## [Prompt]
From the records below, find each line with the string "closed" and copy it.

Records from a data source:
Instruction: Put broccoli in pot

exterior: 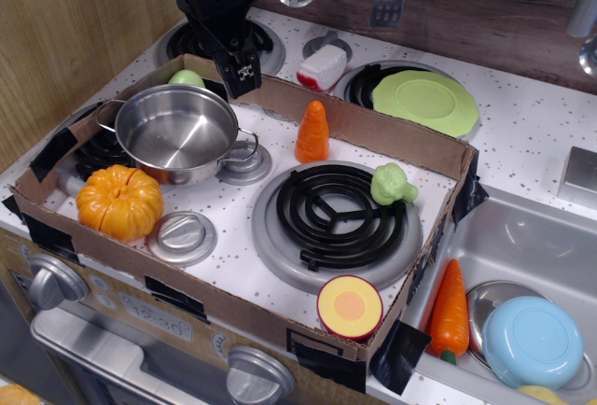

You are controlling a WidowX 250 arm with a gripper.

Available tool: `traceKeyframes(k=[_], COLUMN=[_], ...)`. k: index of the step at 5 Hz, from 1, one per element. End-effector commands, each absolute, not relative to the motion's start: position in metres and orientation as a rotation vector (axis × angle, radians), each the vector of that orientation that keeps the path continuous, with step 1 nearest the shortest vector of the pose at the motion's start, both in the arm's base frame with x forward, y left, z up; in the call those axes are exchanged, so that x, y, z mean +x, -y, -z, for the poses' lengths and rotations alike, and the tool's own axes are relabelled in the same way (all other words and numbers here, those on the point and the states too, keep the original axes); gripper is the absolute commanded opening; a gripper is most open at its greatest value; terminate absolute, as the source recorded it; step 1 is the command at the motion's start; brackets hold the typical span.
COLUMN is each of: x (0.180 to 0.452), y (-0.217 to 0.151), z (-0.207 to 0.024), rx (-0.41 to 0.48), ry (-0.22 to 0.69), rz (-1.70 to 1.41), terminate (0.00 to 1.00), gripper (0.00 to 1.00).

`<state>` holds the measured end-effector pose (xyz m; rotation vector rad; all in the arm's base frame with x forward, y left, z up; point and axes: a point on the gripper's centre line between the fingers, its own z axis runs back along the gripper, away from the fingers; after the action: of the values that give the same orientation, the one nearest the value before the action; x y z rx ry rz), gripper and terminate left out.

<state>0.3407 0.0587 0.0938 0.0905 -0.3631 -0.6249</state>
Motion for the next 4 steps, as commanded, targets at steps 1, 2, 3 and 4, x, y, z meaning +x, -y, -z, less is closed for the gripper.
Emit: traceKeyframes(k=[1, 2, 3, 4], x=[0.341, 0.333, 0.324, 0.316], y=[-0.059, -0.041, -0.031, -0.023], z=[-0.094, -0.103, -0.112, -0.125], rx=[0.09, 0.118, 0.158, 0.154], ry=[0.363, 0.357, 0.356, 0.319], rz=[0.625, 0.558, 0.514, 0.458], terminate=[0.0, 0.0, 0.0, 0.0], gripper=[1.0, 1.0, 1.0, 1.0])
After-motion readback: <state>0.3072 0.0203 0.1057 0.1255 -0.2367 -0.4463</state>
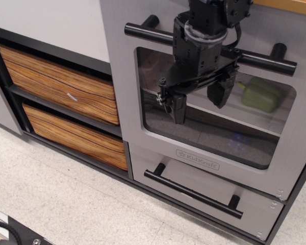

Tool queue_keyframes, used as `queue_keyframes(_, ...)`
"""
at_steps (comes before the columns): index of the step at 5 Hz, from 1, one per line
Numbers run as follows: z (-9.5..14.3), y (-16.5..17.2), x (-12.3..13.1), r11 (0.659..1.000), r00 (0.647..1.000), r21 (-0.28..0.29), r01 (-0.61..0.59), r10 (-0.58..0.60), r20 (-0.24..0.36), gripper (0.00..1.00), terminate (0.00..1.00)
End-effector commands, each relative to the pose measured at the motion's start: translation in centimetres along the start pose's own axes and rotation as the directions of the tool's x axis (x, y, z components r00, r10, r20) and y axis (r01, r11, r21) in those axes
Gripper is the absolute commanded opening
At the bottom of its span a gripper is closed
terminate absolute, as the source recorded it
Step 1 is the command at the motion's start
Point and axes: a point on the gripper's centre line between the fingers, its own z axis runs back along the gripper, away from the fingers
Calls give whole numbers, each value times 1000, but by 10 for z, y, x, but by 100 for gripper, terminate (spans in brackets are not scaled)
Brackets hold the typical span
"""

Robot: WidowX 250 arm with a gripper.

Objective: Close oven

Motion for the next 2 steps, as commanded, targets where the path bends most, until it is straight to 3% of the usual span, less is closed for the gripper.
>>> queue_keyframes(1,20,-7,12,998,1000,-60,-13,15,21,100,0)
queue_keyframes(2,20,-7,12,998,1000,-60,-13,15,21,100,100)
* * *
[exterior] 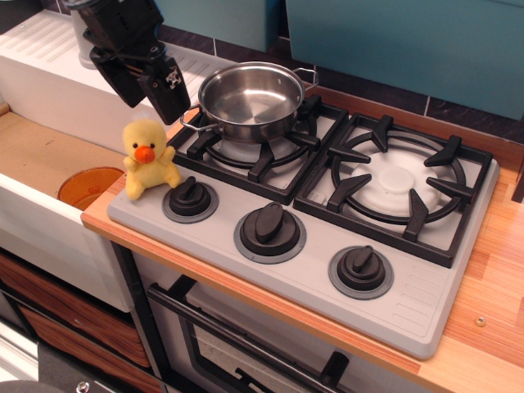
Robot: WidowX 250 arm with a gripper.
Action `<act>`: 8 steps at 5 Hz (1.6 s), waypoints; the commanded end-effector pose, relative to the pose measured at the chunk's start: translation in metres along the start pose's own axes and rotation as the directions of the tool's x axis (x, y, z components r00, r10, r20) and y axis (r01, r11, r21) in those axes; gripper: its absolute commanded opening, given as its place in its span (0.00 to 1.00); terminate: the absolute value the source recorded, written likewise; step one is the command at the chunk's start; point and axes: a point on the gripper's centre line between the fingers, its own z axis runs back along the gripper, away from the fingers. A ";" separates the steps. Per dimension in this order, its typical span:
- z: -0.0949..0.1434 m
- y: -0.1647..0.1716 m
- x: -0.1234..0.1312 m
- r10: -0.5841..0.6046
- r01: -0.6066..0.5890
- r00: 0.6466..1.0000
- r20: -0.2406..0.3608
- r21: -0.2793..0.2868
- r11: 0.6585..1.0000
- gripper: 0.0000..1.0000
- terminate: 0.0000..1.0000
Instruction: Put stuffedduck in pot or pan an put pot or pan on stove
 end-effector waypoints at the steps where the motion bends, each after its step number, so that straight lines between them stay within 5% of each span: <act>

## [Answer to this task]
Motion for the next 4 steps, as commanded, targets at steps 1, 2, 3 and 4, x, y, z meaning +x, -y, -z, less is closed for the gripper.
At the bottom of its span a gripper is closed
Motion for the next 2 steps, as commanded, targets where the path bends most, until it is straight to 3% of the usual span, less is closed for the gripper.

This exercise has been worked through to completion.